▸ ASSIGNMENT: Return all the lines below in which the string "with" appears.

[Records drawn from a dataset]
_ _ _ _

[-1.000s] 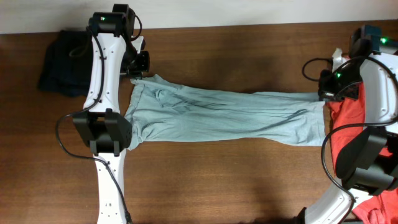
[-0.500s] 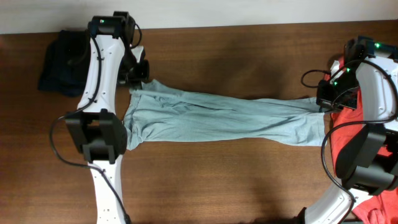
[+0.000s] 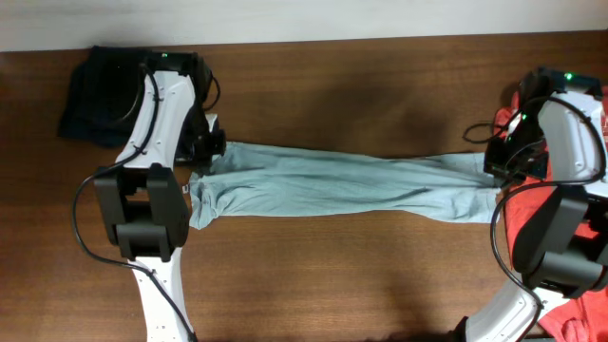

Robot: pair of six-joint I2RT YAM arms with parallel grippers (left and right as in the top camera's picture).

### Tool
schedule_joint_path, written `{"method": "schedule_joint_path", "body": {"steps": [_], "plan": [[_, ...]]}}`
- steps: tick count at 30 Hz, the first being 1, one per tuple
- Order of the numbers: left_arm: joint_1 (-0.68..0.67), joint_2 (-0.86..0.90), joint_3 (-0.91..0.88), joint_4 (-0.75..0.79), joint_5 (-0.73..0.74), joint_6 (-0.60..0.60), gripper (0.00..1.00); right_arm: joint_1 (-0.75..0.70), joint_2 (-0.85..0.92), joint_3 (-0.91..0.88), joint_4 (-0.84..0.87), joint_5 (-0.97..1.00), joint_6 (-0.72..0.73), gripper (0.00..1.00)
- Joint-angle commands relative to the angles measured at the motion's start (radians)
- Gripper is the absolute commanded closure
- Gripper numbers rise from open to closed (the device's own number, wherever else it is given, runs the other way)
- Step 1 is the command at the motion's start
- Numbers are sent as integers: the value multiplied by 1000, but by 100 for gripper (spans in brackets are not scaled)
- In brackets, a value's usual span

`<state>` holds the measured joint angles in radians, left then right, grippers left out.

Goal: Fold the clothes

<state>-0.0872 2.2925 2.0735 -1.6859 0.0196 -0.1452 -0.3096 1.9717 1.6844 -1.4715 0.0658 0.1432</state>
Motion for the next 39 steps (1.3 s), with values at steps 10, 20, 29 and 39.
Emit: {"method": "schedule_joint_path", "body": {"steps": [10,20,29,39], "plan": [[41,-39,-105,56,-159,-105,99,-39,-15,-143,172,78,57,96],[45,-37,-218,175,-159,-105,99,-40,7,-143,203,78,56,96],[45,-37,-218,209,-159,-105,99,-40,16,-143,209,78,57,96],[45,-37,-222,212,-159,-105,99,-40,16,-144,205,77,57,96]]}}
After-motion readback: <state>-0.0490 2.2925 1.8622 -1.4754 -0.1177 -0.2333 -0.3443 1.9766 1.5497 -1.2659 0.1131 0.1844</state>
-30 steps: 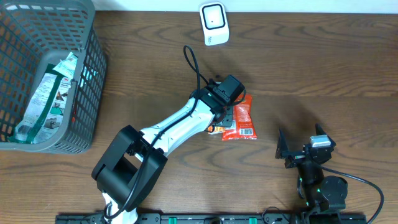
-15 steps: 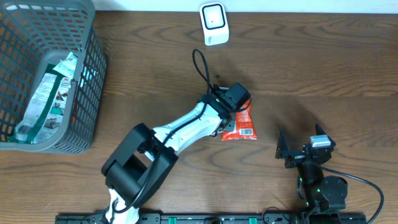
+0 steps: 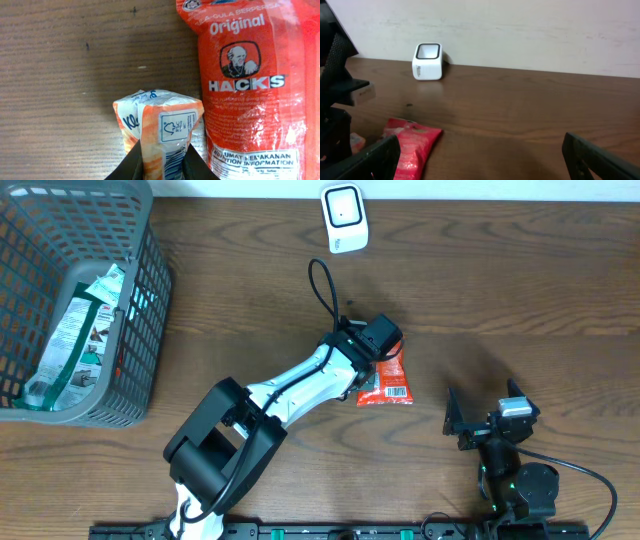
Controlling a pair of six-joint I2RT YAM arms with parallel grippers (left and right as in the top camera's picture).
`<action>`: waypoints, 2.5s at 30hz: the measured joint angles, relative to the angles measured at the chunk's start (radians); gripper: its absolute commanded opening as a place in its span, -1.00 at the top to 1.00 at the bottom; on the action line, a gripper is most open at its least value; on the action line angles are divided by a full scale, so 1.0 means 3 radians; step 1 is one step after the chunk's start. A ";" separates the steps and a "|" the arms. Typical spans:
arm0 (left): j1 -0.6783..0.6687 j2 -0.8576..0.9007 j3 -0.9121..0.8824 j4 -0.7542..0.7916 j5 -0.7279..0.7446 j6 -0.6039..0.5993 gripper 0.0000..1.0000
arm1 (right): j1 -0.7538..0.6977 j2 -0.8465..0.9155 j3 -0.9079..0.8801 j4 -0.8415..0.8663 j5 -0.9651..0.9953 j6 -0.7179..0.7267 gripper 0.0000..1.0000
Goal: Scan the item barcode
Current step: 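Lower the Kleenex pack onto the table beside the red bag and release, then move the left gripper back into the grey basket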
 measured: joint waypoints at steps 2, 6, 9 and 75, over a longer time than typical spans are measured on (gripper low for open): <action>-0.0001 -0.0008 0.0000 -0.0023 0.0006 -0.0031 0.63 | 0.0000 0.0000 0.0000 0.0000 0.0000 0.0000 -0.98; 0.0014 -0.0013 0.0000 -0.0028 0.0103 -0.0132 0.63 | 0.0001 0.0000 0.0000 0.0000 0.0000 0.0000 -0.99; 0.0085 -0.0023 0.0000 -0.0027 0.0303 -0.0202 0.63 | 0.0000 0.0000 0.0000 0.0000 0.0000 0.0000 -0.99; 0.0465 -0.0334 -0.0089 0.0136 0.0886 0.0390 -0.29 | 0.0000 0.0000 0.0000 0.0000 0.0000 0.0000 -0.98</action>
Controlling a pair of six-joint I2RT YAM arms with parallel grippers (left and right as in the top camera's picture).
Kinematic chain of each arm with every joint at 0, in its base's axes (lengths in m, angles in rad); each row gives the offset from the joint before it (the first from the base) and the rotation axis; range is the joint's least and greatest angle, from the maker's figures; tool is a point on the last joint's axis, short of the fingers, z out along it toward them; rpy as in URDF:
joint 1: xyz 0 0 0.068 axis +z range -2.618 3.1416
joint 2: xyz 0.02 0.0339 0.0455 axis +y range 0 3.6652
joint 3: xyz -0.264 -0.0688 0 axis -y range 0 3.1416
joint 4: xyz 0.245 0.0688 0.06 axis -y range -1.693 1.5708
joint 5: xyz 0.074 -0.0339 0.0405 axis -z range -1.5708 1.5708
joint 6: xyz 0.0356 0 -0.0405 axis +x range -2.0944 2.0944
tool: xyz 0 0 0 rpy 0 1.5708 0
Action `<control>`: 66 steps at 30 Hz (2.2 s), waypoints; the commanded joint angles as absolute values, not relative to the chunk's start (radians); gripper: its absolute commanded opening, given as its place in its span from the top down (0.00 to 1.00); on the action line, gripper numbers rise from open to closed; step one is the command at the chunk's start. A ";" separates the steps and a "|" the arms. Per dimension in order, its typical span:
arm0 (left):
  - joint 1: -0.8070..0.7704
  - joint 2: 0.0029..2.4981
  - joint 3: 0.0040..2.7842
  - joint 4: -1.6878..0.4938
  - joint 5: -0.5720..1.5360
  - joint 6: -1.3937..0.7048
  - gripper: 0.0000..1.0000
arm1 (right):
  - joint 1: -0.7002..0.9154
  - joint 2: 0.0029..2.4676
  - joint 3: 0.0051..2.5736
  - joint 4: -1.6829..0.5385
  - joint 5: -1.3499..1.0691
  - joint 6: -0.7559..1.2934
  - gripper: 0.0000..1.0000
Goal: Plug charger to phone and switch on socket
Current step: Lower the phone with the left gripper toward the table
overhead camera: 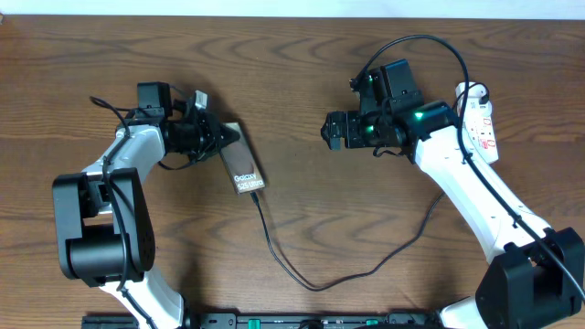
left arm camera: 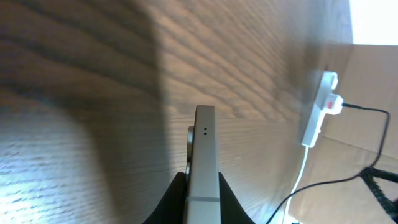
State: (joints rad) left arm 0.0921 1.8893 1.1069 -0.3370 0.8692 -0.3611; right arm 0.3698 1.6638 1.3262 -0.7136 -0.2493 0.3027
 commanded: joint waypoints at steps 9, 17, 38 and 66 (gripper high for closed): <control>0.083 1.896 1.116 -0.348 0.836 -0.348 0.93 | 0.368 1.661 1.338 -0.721 -0.242 0.291 0.01; 0.083 1.956 1.116 -0.351 0.836 -0.348 0.92 | 0.368 1.661 1.338 -0.723 -0.242 0.291 0.01; 0.083 1.989 1.116 -0.351 0.836 -0.348 0.72 | 0.368 1.661 1.338 -0.726 -0.242 0.291 0.01; 0.084 1.989 1.116 -0.436 0.745 -0.348 0.31 | 0.368 1.661 1.338 -0.727 -0.242 0.291 0.01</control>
State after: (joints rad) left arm 0.0868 1.9778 1.1229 -0.4164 0.8429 -0.3607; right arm 0.3698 1.6638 1.3262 -0.7250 -0.2493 0.3027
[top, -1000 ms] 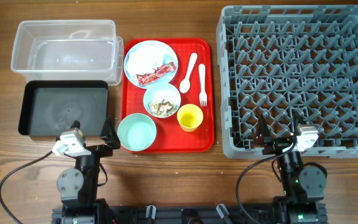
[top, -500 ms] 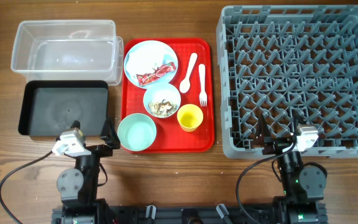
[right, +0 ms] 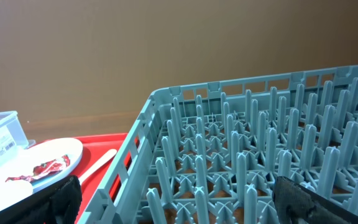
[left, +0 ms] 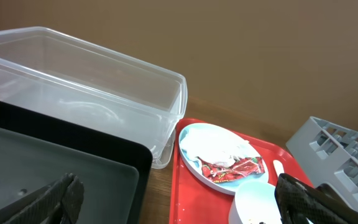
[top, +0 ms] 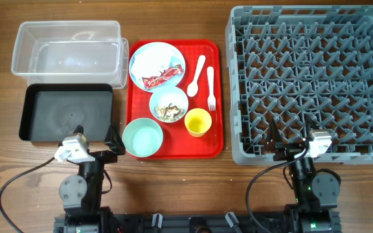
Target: Sort waste into correct bins and load items into the dishwasher rack
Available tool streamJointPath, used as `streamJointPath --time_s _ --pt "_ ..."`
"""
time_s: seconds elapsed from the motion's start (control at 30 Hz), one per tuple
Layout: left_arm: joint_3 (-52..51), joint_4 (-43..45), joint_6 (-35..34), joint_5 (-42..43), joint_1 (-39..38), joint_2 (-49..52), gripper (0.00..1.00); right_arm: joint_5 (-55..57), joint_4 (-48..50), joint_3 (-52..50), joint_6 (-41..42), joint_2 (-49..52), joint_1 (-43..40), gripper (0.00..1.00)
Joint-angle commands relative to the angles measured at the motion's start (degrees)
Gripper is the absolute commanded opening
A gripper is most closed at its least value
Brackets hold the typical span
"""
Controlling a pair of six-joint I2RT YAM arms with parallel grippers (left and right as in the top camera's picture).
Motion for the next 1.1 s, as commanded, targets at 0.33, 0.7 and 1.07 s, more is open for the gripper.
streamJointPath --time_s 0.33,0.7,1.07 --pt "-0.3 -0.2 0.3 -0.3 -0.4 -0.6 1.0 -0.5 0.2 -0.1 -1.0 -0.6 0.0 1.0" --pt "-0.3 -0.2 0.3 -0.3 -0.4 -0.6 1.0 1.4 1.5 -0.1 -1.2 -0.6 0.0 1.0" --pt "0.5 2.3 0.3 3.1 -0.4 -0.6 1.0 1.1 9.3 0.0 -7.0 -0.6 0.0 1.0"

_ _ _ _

▸ YOUR SOLUTION:
Robot: pair of six-joint I2RT YAM arms with parallel grippers (left and right as in the top camera's picture).
Motion for the next 39 steps (1.3 s), with values at steps 10, 20, 29 and 39.
Controlling a pair of six-joint I2RT YAM arms with parallel grippers (left and right as in the top camera's picture).
Controlling a pair of six-joint I2RT YAM arms with parallel grippers (left and right as in the top camera's picture).
Kinematic chain of each arm with every joint at 0, in its base's axes (lengths in m, angles in rad); each row gives the offset from the joint before it (the first from the base) and the rotation axis; range is the joint's least and greatest angle, from the maker's figures; tool is a point on the last joint's axis, short of the fingers, z out along it toward them; rpy as in URDF:
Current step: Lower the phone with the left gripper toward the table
Controlling a pair of six-joint I2RT YAM arms with parallel grippers (left and right as in the top camera's picture).

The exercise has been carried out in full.